I’m a hard sell on romantic comedy. By which I mean, I love reading it, but usually consider it a win if it’s mildly amusing. This isn’t a jab at rom com authors at all. I have an oddball sense of humor that doesn’t line up with what a lot of other people consider funny.
Becca Kinzer’s novels? Are funny.
Not in a slapstick sort of way, nor in the dying-of-embarrassment sort of way. Just great interior dialogue and situations that get a tiny bit (or a large bit) out of control. I know that as a writer I like to inject some humor, but I’m under no illusions that I can be funny on purpose for an entire novel! Becca can.
She’s a romance writer burned out on love. He’s her famous baseball star ex-husband. The last man she wants to be forced to work with is the one who broke her heart.
Rom-com writer Gracie Parker hasn’t written a bestseller since she and her husband, a major league baseball star, divorced five years ago. On thin ice with her publisher―and with a looming deadline―Gracie couldn’t have picked a worse time for a painful injury that has her flat on her back. At this point, she’d accept help from anybody . . . except her first love and ex-husband, Noah Parker.
The baseball season has just ended in massive disappointment for Noah. He’s facing the stark reality that he gave up everything for a career that’s let him down and that it might be too late to get back the one person he should’ve held on to. So when Gracie’s nephew calls, saying Gracie’s looking for a tenant for her next-door rental, it feels like it’s meant to be.

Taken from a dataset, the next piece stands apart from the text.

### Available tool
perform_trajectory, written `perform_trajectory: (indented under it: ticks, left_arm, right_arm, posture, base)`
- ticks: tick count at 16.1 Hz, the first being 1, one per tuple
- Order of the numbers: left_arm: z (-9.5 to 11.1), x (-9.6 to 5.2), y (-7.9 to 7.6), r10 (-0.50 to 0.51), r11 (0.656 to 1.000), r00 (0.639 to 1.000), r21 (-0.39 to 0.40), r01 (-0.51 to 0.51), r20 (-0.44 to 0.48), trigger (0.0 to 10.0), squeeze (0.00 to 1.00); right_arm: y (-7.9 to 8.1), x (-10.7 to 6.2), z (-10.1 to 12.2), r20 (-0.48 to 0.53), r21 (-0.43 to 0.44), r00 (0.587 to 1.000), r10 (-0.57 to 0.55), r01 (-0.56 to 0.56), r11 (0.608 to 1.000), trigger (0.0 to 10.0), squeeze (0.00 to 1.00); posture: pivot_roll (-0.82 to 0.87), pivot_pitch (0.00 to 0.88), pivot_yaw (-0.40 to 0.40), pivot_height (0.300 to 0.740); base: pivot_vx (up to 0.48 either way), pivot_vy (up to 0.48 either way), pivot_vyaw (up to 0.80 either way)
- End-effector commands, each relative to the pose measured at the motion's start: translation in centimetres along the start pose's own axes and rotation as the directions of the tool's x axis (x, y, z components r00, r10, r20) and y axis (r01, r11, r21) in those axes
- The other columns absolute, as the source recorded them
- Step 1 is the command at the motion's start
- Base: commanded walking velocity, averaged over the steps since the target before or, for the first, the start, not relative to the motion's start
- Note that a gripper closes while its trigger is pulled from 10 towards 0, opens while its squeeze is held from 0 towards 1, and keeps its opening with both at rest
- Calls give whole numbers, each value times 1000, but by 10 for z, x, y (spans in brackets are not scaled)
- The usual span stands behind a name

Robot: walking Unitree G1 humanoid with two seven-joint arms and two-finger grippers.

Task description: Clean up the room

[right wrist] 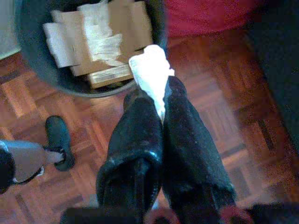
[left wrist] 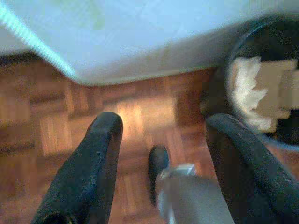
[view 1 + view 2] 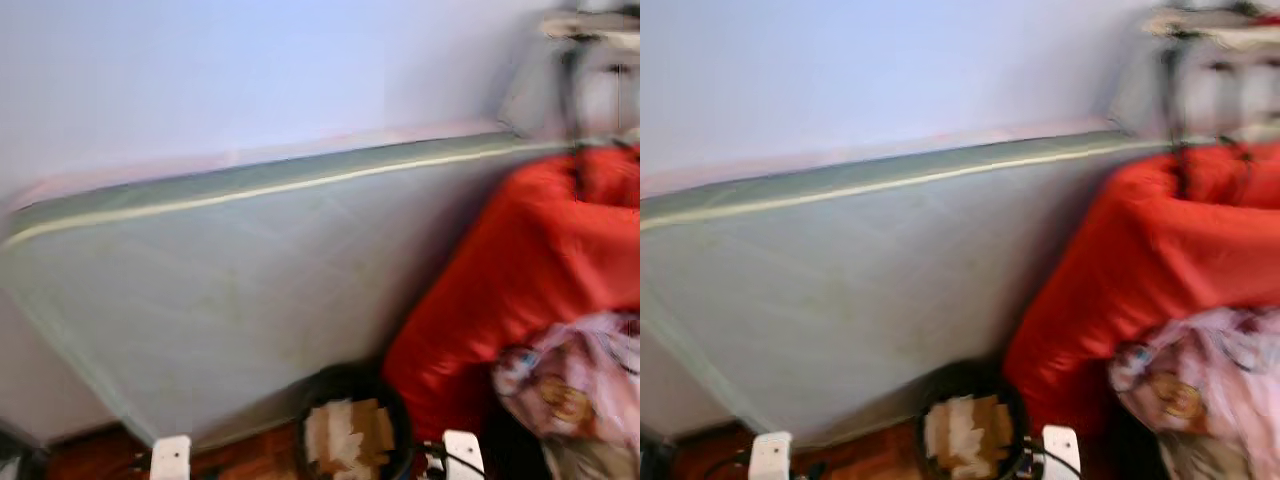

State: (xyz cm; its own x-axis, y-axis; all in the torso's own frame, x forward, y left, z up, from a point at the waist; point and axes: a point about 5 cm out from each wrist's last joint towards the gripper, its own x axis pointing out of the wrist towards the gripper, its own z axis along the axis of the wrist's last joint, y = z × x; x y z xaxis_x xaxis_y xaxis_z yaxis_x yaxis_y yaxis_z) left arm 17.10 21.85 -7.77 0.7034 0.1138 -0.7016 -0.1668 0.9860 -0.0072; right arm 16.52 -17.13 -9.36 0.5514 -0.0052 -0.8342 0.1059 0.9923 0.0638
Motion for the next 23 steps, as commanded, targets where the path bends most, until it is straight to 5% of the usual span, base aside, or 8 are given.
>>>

All Gracie cares about is turning in her manuscript on time, which is directly at odds with Noah’s attempts to win her back, even if she is slightly charmed by his kindness. But can people ever really change? Then Noah throws a curveball that could give Gracie the extension she needs, but it will mean working directly with Noah, something she’s not sure she can face. With no other choice, and everything on the line, Gracie must decide if it is too late for a second draft of their own love story.
First off, I’m not keen on sports novels. Noah is a famous baseball star. While that’s important to the story, sports scenes are thankfully a very minor part of the story.

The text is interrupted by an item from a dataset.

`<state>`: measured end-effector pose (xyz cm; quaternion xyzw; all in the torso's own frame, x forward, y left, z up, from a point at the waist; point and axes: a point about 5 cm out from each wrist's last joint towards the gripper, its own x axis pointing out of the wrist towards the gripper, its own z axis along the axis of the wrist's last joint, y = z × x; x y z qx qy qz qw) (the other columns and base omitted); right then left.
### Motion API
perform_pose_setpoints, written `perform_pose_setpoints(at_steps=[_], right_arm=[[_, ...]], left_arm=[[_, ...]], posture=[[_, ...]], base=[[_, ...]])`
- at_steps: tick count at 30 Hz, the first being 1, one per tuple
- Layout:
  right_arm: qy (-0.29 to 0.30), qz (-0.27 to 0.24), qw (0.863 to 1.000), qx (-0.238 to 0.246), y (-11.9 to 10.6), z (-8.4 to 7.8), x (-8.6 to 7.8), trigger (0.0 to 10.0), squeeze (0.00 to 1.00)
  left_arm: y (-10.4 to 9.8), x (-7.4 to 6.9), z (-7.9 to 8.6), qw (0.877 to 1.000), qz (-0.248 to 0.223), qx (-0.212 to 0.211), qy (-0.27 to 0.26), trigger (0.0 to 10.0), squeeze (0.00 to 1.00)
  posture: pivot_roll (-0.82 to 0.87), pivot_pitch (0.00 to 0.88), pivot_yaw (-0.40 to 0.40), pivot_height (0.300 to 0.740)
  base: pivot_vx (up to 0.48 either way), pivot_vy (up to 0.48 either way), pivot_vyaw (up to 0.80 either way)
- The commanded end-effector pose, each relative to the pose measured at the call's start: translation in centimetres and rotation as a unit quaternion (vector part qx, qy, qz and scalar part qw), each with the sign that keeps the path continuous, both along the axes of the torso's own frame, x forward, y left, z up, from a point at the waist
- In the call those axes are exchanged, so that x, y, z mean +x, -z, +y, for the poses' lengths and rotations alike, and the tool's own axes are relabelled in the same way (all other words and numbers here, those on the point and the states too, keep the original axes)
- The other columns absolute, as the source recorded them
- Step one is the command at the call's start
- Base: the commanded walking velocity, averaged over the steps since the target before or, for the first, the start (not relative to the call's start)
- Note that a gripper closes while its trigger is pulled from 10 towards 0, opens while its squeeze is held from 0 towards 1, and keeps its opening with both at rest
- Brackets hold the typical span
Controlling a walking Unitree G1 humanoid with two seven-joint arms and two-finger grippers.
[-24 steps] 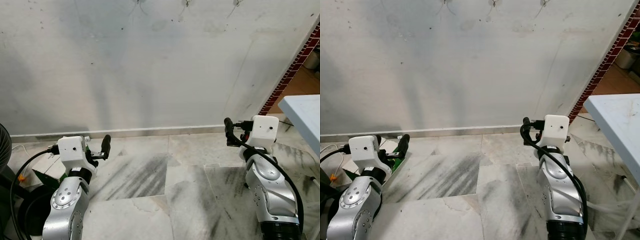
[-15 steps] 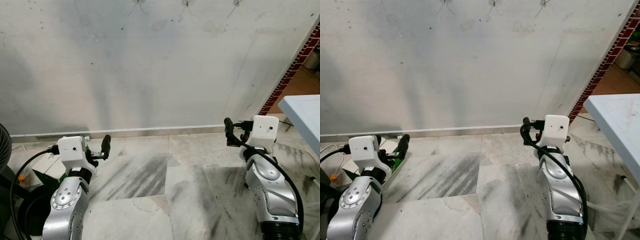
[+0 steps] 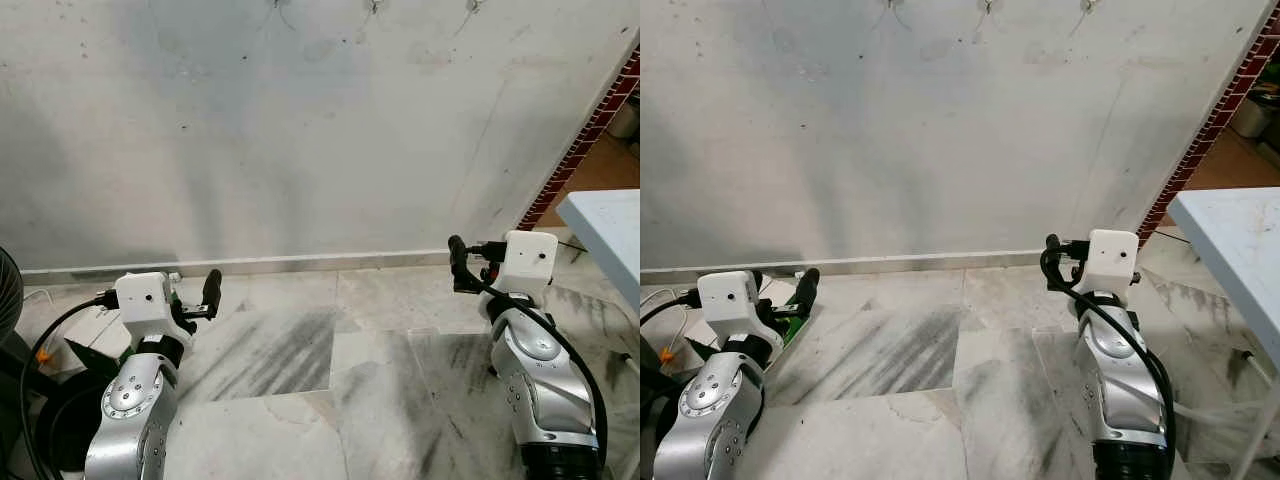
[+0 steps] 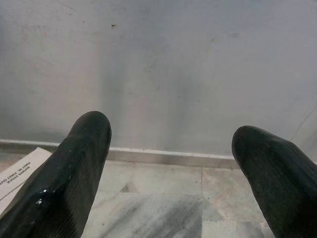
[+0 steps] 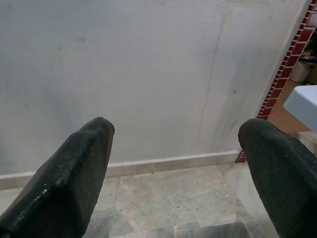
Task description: Hang keys on a hook
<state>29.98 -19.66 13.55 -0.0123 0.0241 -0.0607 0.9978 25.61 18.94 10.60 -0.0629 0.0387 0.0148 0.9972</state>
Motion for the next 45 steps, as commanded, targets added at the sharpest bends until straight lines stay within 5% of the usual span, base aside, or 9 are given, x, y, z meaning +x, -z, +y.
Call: perform_pose_setpoints(at_steps=[1,22,33,45], right_arm=[[-0.044,0.004,0.998,0.038,-0.7,1.4,0.8,10.0,0.00],[-0.020,-0.015,0.999,0.035,-0.9,0.6,0.4,10.0,0.00],[0.020,-0.008,1.000,0.017,-0.1,-1.8,-1.5,10.0,0.00],[0.007,-0.003,1.000,0.017,-0.3,-1.2,-1.3,10.0,0.00]], left_arm=[[-2.8,2.5,-0.5,0.998,0.006,0.067,-0.008,10.0,0.00],[-2.1,2.6,-1.5,0.996,0.018,0.079,0.024,10.0,0.00],[-1.2,1.2,-1.0,0.994,0.038,0.094,0.035,10.0,0.00],[-1.9,1.6,-2.4,0.996,0.014,0.079,0.036,10.0,0.00]], posture=[[0.02,0.000,0.014,0.740],[0.00,0.000,0.030,0.740],[-0.01,0.004,0.050,0.740],[-0.02,0.013,0.040,0.740]], base=[[0.000,0.000,0.00],[0.000,0.000,0.00],[0.000,0.000,0.00],[0.000,0.000,-0.38]])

Second, my experience as an independent author of Christian romance often causes eye rolls when I read about author characters. They so often are a one-hit wonder! But Gracie’s big sales are in the past (incidentally achieved when married to a baseball player and writing baseball romance) and now she is struggling in a major way.
Enter Noah, who not only takes care of her after her accident but steps back into his former role as muse and idea-bouncer, though Gracie doesn’t want him for those roles or any other. He picks up a scene she wrote and said the couple couldn’t kiss in that position seated on the steps. Of course, she isn’t willing to test it with him, but he calls on Gracie’s nephew and his would-be girlfriend to prove to Gracie that what she wrote is impossible.
This was by far the funniest scene in the story and it definitely got some verbal laughs from me, not just a smirk or a quiet snicker! The dialogue as well as the interior monologue as well as the couple’s attempts to act out Gracie’s scene were, frankly, hilarious.
As post-divorce romances go, this one was fairly believable as readers come to understand the details of Gracie and Noah’s marriage and downfall. Highly recommend.
If you enjoy the kinds of stories I do, sweet and funny, I recommend you pick up a copy of First Love, Second Draft. It releases April 815 2025.
I requested an ARC (advanced reader copy) from Netgalley.